An avid runner who prefers polo shirts to power ties, Lange moved to Miami Shores with his wife a year after joining the private sector. The couple settled into a two-story house a block east of Miami Avenue on Northeast 96th Street. "I fell in love with the place," he recalls. "It felt like a real community. People were involved with issues. There was a kind of small-town feeling, as small-town as you can get in the middle of a huge city. I said when I got here, `The only way I'm leaving the Shores is in a box.'"
The move mellowed Lange, as did the birth of his daughter three years ago. But he lost none of the street hustle from his days as the state's top homicide prosecutor. When he heard a barricade plan was afoot, he set to work organizing his neighbors. "We have a corps of people working," he explains. "Each block has a leader and six or seven block captains. Under that we've got about five or six serious workers. In the referendum, our section had over 90 percent support for the barricades." Here Lange pauses, pulling back from the black formica desk he gavels with his fist to stress key points. "The fact is, we should have gotten barricades in that first phase." Both "first" and "phase" get gavels.
Instead, barricades went up two blocks west, along Northwest Second Avenue. Lange maintains the barriers have channeled cross-town traffic through his neighborhood, which lies in the prime shortcutting turf between I-95 and Biscayne Boulevard. "We've got the heaviest traffic in the Shores. People speed through there incredibly. They'll go down my street at 50 or 55 miles per hour," he says, his thick New England accent rising into a Wally Cleaver-like yelp. "That's a highway speed limit, you know?"
Without barricades or neighborly vigilance, Lange foresees a Miami Shores infested with crack houses and chop shops. Like most villagers, he has at least one real-life crime story to back up the doomsaying. "My neighbor across the street was home-invaded by guys with ski masks and shotguns. They hit him in the head with a shotgun," Lange says. "He was a good neighbor and he moved as a result of that home invasion. Had the barricades been there - and I think the police will agree with me on this - that home invasion would likely never have happened."

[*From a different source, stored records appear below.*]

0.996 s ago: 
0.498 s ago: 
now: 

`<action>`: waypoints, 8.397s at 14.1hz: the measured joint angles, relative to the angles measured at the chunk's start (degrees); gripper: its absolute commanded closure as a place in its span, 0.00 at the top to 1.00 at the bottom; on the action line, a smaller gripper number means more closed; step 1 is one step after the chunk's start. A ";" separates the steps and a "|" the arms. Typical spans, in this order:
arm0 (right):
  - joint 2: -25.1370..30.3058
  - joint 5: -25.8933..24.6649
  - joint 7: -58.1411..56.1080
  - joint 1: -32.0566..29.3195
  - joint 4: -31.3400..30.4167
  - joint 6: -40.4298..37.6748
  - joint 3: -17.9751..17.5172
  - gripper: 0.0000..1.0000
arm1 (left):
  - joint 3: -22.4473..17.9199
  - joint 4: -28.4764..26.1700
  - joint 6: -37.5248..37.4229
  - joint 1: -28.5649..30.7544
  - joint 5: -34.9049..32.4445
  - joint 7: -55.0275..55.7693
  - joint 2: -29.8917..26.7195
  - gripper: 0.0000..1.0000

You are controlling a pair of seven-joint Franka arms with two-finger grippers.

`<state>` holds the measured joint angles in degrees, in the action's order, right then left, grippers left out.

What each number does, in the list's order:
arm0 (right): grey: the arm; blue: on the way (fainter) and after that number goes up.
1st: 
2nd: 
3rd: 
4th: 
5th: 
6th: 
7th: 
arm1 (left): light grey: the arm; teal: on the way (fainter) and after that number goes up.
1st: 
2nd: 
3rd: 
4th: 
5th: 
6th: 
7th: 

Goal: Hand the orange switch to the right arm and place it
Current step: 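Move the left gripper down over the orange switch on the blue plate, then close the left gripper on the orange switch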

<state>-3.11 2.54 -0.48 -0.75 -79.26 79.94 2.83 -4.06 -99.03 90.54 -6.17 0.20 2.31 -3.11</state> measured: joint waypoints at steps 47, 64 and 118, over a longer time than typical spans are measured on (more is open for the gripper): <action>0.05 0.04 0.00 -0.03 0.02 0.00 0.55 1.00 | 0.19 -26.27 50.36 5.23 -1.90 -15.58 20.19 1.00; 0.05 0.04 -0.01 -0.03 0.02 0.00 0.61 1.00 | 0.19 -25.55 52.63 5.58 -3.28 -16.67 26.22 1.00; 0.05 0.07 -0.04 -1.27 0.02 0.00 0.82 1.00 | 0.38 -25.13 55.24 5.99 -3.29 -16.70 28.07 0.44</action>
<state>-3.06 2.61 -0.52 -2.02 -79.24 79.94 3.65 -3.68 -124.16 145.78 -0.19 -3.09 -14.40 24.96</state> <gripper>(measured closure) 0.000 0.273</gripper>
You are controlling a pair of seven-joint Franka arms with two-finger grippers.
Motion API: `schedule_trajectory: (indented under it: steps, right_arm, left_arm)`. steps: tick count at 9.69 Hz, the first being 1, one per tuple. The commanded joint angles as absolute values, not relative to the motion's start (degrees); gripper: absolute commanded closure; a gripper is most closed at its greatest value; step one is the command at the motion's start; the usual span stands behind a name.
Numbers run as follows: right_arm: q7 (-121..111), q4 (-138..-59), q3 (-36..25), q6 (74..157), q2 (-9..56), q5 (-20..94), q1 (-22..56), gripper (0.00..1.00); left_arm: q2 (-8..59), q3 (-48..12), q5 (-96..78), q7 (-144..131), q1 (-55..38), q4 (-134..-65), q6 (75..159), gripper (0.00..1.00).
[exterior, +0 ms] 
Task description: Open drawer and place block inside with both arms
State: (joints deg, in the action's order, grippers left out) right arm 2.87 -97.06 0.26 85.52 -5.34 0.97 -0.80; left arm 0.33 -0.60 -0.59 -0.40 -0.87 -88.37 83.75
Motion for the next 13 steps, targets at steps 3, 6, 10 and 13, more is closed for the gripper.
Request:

Lange insists he made efforts to compromise with the anti-barricade folks west of Miami Avenue, even going so far as to stuff their mailboxes with a leaflet offering to discuss a plan to install protective barricades on both sides of the thoroughfare. The response? A counterpamphlet that opened with the proclamation: Don't Get Fooled by Ken Lange's Flyer! "I wasn't trying to fool anyone, I was trying to help," Lange mutters.
"Ken Lange's help we can do without," asserts Mark Sell, the man chiefly responsible for the rebuttal. A veteran journalist who now works for the Miami Review, Sell is a curious breed, a kind of enlightened yuppie who can discuss alternative rock bands in one breath and lament property values the next. Still baby faced at 40, he moved into a small house just west of Miami Avenue two years ago. Like Lange, he was newly married and thinking of starting a family. For now he spends much of his time babying his two springer spaniels. The early evening ritual of dog-walking lends Sell an opportunity to muse about the fate of the Shores's western border and the threat posed by Lange's beloved barricades. "I call it the screw-your-neighbor program," Sell says, stumbling down 98th Street at the mercy of his spaniels. "We get to pay taxes to shut ourselves off from the village."
Sell believes erecting barricades along Miami Avenue will further marginalize the Shores's less-wealthy western edge, driving down property values and setting the stage for a mass exodus. "This is a good neighborhood, one that's working hard to save itself," he says, illustrating the point by rattling off the professions of a half-dozen of his neighbors. He continues down the sidewalk, past neatly kept, single-story houses, spouting a steady stream of pithy declarations: "We paid to live in the castle, not the moat." "Putting those barricades in is like taking $5000 out of my pocket. It's a political mugging." "Why don't they just put a wall around the city, charge ten dollars admission, and call it a theme park?" And so on.